Copy each line of the material in which the word "image" appears.

Available data>
--*--

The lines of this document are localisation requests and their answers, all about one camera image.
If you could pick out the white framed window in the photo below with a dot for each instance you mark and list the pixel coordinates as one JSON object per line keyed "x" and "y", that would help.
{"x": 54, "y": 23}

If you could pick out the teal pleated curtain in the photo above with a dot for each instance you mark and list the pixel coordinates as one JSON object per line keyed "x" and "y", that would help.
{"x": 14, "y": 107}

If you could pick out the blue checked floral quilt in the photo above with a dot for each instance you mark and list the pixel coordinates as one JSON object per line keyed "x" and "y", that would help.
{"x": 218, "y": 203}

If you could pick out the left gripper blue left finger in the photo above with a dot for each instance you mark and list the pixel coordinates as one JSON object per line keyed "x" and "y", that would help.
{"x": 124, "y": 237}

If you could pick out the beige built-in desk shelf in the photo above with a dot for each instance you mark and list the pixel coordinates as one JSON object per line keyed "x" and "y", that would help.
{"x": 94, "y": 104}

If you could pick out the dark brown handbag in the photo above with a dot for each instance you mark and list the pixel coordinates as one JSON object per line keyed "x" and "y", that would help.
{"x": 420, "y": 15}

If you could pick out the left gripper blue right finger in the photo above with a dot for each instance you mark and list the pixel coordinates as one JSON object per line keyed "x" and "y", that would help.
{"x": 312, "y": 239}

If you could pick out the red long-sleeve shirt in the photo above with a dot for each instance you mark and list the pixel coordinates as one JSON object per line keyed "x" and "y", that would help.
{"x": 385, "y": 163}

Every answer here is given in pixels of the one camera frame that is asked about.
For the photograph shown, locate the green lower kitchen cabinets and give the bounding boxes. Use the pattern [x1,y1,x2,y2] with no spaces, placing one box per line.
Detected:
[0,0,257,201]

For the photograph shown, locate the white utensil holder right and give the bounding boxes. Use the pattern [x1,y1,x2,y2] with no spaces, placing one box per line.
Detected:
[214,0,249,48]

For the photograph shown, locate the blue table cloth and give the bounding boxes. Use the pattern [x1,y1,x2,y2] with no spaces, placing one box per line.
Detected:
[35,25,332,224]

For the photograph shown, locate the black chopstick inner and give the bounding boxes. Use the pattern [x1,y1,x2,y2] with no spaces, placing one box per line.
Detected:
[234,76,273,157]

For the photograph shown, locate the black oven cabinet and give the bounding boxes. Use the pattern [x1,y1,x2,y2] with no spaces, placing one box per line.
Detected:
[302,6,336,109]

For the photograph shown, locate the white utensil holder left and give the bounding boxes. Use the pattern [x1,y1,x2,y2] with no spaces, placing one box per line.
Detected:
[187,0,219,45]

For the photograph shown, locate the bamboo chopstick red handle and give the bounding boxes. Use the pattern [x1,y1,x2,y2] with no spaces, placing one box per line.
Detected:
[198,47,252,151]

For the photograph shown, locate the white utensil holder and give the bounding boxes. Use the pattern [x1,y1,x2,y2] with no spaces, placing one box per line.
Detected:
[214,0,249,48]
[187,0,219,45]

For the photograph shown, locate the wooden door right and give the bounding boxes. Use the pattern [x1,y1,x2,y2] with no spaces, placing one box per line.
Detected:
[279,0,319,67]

--*--

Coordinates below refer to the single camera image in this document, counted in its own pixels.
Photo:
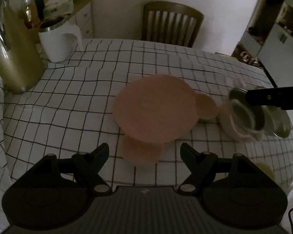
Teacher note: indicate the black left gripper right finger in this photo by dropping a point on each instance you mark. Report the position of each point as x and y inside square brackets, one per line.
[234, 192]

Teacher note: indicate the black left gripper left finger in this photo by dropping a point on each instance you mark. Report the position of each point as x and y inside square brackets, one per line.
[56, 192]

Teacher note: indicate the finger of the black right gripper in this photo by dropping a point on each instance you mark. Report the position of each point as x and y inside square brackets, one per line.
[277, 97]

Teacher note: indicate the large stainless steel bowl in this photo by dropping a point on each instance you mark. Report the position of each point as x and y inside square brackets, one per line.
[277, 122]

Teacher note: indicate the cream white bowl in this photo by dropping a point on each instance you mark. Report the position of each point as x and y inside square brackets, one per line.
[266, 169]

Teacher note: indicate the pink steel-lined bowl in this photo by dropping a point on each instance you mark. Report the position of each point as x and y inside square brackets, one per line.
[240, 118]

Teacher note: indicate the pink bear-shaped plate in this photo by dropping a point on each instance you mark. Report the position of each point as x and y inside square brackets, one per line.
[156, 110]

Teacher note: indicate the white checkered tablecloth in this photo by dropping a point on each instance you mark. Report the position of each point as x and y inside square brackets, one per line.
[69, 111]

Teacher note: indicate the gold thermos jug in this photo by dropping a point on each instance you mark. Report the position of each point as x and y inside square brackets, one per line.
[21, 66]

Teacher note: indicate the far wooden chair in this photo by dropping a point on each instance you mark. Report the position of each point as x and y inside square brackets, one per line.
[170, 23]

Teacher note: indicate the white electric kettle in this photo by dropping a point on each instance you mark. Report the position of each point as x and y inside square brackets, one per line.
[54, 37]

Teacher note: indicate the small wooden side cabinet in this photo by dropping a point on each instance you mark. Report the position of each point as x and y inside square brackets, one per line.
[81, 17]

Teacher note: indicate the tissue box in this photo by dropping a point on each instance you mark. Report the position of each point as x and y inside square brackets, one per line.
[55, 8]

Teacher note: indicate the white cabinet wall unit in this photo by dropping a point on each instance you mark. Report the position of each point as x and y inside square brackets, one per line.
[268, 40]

--*--

Written answer>
The lines of this document are localisation requests and their answers, all about one camera image.
Coordinates below refer to the single camera image in this document, counted in its own pixels.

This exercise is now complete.